• **Your objective**: Each line containing the string "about" should be copied out of the entries.

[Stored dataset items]
========================================================================

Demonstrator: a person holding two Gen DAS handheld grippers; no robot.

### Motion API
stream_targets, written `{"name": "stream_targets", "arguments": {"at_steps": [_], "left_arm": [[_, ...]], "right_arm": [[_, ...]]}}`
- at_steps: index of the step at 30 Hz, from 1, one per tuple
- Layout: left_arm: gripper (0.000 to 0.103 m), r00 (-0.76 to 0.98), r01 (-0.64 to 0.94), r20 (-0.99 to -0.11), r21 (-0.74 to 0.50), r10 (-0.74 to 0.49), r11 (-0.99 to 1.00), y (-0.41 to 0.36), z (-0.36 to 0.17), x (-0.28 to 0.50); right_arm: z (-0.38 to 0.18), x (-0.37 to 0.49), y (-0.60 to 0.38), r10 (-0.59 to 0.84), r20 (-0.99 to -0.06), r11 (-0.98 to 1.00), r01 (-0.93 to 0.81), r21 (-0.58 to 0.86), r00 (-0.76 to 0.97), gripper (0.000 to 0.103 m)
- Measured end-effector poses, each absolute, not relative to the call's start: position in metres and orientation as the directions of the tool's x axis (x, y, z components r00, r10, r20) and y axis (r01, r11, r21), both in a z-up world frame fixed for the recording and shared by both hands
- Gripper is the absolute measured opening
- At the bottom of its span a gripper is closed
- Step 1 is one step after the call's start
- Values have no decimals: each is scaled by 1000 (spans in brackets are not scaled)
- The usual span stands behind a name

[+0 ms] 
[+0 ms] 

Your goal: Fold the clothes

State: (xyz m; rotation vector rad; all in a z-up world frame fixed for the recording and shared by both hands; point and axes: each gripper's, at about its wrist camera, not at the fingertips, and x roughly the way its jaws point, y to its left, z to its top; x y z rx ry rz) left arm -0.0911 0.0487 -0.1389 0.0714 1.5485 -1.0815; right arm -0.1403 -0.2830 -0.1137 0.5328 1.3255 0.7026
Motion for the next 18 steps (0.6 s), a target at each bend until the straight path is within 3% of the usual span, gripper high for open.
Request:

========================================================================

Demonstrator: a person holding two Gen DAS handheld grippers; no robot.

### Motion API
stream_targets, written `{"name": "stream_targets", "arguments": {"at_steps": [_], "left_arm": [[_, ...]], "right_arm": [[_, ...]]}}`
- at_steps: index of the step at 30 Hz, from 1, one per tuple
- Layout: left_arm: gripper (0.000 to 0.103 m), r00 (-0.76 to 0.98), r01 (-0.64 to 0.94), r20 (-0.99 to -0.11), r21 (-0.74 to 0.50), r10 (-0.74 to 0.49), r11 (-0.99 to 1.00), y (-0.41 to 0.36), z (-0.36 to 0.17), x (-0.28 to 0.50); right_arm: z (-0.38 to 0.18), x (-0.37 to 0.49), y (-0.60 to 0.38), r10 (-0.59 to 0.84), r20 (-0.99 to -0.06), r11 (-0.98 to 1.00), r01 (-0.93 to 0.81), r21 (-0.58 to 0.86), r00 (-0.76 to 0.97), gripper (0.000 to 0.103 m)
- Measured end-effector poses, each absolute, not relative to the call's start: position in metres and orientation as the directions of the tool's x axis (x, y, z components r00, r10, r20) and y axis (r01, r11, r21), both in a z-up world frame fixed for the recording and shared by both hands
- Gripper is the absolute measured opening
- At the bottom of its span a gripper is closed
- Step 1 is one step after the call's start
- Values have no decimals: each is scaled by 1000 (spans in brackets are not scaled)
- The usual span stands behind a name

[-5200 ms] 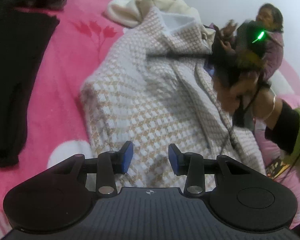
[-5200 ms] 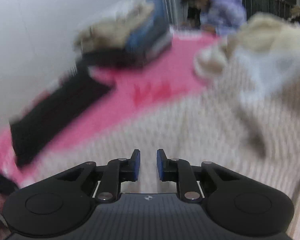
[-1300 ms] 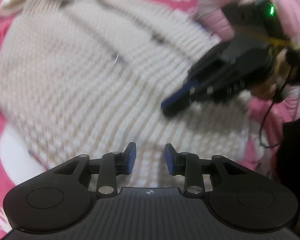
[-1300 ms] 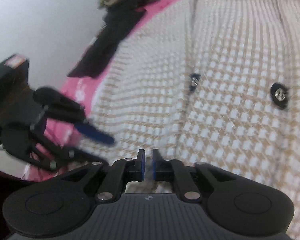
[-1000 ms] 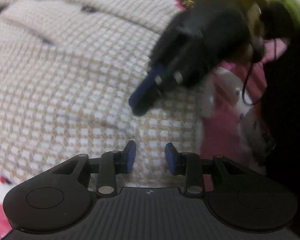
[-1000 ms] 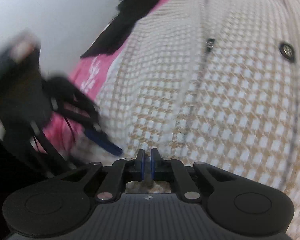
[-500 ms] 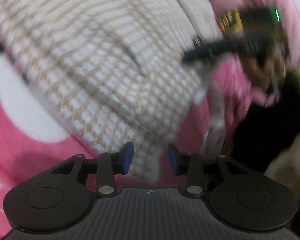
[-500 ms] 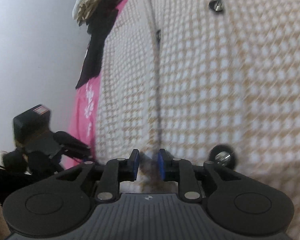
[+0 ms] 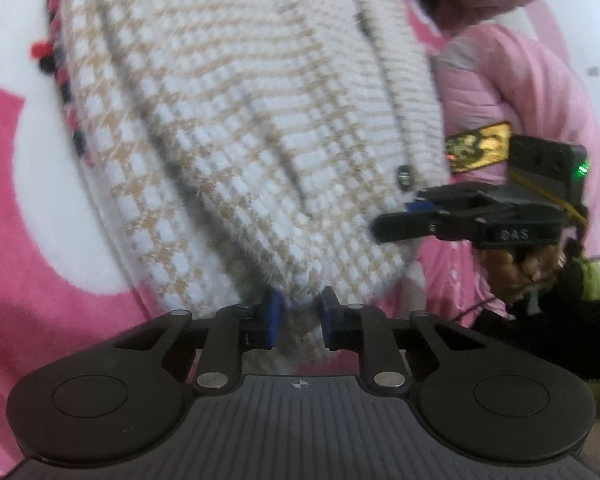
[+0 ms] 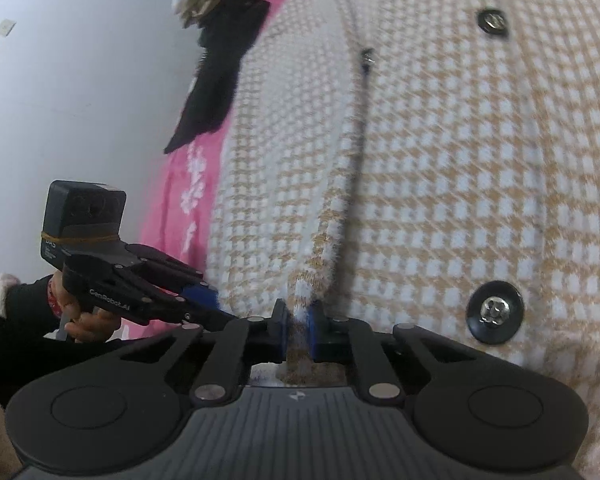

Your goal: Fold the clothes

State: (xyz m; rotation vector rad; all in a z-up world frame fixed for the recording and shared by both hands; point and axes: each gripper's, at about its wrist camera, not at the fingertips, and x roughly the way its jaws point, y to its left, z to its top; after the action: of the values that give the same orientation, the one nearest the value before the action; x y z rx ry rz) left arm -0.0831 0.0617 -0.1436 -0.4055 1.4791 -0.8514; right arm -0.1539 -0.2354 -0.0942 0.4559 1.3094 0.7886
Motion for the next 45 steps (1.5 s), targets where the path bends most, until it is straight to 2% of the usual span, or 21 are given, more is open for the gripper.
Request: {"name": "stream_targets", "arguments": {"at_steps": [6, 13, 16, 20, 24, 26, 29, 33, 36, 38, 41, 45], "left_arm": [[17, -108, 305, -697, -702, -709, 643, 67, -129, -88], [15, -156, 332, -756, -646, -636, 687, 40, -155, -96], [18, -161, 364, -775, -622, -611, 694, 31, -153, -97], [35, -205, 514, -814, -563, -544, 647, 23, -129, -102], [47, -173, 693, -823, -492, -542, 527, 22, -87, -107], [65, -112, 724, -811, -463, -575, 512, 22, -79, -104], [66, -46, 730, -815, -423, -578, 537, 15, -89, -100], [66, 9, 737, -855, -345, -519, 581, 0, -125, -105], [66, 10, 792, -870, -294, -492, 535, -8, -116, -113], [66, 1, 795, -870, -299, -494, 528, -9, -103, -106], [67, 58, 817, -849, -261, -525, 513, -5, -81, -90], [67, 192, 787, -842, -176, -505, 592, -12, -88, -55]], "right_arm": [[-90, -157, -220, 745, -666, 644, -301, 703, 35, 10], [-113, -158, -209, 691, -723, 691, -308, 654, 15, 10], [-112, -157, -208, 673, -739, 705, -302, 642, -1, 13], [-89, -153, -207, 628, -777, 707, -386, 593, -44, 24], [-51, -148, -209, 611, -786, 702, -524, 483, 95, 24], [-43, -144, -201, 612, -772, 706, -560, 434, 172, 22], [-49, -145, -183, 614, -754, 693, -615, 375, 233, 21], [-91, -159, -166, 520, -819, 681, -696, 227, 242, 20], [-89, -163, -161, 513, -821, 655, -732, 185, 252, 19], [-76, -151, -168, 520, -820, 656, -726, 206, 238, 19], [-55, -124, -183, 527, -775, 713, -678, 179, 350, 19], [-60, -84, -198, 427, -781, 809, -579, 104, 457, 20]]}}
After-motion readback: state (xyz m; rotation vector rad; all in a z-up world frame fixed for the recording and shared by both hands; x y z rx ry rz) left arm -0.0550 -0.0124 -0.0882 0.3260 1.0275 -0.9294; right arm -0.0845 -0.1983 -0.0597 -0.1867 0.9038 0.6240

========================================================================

• **Finished task**:
State: (xyz m; rotation vector rad; all in a z-up world frame fixed for the recording and shared by both hands; point and axes: each gripper's, at about its wrist camera, not at the fingertips, and x roughly the way its jaws point, y to its left, z to its top; x y z rx ry rz) left arm -0.0911 0.0487 -0.1389 0.0714 1.5485 -1.0815; right arm -0.1403 -0.2830 -0.1137 0.5328 1.3255 0.7026
State: (xyz m; rotation vector rad; all in a z-up world frame fixed for the recording and shared by both hands; point and axes: each gripper's, at about its wrist camera, not at the fingertips, and x roughly the way its jaws point, y to its left, z to its top; after the action: of the values that give the same orientation, the one nearest the value before the action; x y z rx ry rz) left arm -0.0831 0.0617 -0.1436 -0.4055 1.4791 -0.8514; right arm -0.1539 -0.2354 -0.0942 0.4559 1.3094 0.7886

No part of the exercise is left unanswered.